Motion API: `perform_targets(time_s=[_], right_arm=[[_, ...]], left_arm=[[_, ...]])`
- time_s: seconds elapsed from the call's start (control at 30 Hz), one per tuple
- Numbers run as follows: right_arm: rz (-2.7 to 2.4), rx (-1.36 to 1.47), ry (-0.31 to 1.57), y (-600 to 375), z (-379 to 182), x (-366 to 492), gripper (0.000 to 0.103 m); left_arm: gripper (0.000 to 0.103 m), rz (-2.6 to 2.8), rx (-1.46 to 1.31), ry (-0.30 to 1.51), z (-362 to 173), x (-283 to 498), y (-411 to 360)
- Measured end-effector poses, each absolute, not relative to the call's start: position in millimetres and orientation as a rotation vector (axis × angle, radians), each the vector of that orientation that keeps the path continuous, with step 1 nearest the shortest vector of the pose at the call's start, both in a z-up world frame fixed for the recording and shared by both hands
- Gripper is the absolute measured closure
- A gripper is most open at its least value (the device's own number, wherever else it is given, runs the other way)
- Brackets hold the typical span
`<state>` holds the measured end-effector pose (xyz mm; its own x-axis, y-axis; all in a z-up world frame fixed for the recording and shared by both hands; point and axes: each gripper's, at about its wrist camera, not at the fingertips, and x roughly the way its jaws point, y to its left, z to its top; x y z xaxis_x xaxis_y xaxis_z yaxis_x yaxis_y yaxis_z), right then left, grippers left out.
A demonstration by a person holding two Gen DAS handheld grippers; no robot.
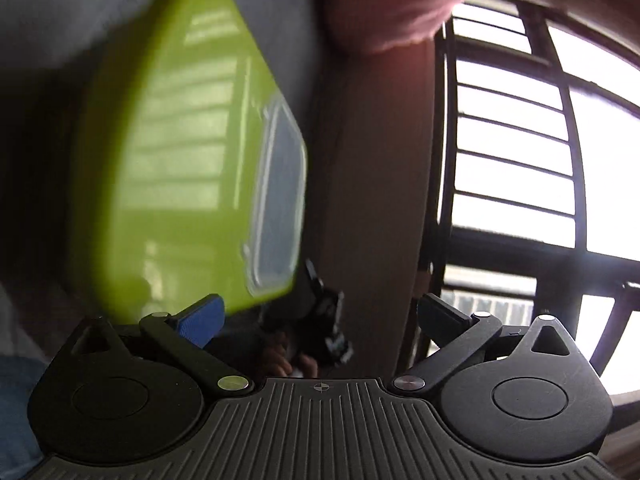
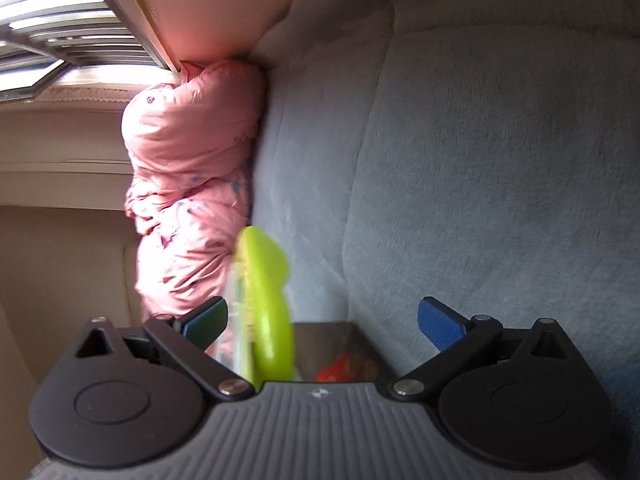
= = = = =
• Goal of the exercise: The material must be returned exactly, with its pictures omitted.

• Written response:
Motion API: `perform_targets(time_s=[_], right_arm=[[_, ...]], left_arm=[[_, ...]])`
- time_s: seconds elapsed from the call's start (control at 30 Hz), one per tuple
- Numbers run as follows: right_arm: rz (-2.7 to 2.4), rx (-1.36 to 1.47), ry (-0.31 to 1.57), y (-600 to 375), z (-379 to 182), x (-366 to 492), gripper (0.000 to 0.103 m); left_arm: gripper (0.000 to 0.103 m), rz (-2.6 to 2.8), rx (-1.46 to 1.31), ry (-0.30 to 1.51), z (-362 to 173), x (-283 to 498), y (-411 to 360)
- Measured end-effector poses, each absolute, not relative to the call's start: position in millimetres and orientation as a rotation vector (axis × angle, radians), each the vector of that orientation that keeps the path continuous, with step 1 nearest the shortest vector of the pose at the call's start, both in a z-up world frame fixed for the recording and shared by both hands
- Gripper is the absolute measured closure
- A gripper is most open at its least value (the device's own number, wherever else it is given, runs the other way)
- Brackets hold the typical span
`<state>` holds the measured end-effector pose (xyz mm; its own x-axis, y-axis; all in a z-up world frame fixed for the recording and shared by both hands; point and axes: each gripper's, at about its wrist camera, not at the fingertips, and x roughly the way its jaws point, y to its left, z to its top; x y z xaxis_x xaxis_y xaxis_z yaxis_x yaxis_y yaxis_z), right then left, grippers left out.
A demonstration by a person holding two Gen DAS handheld grippers; no robot.

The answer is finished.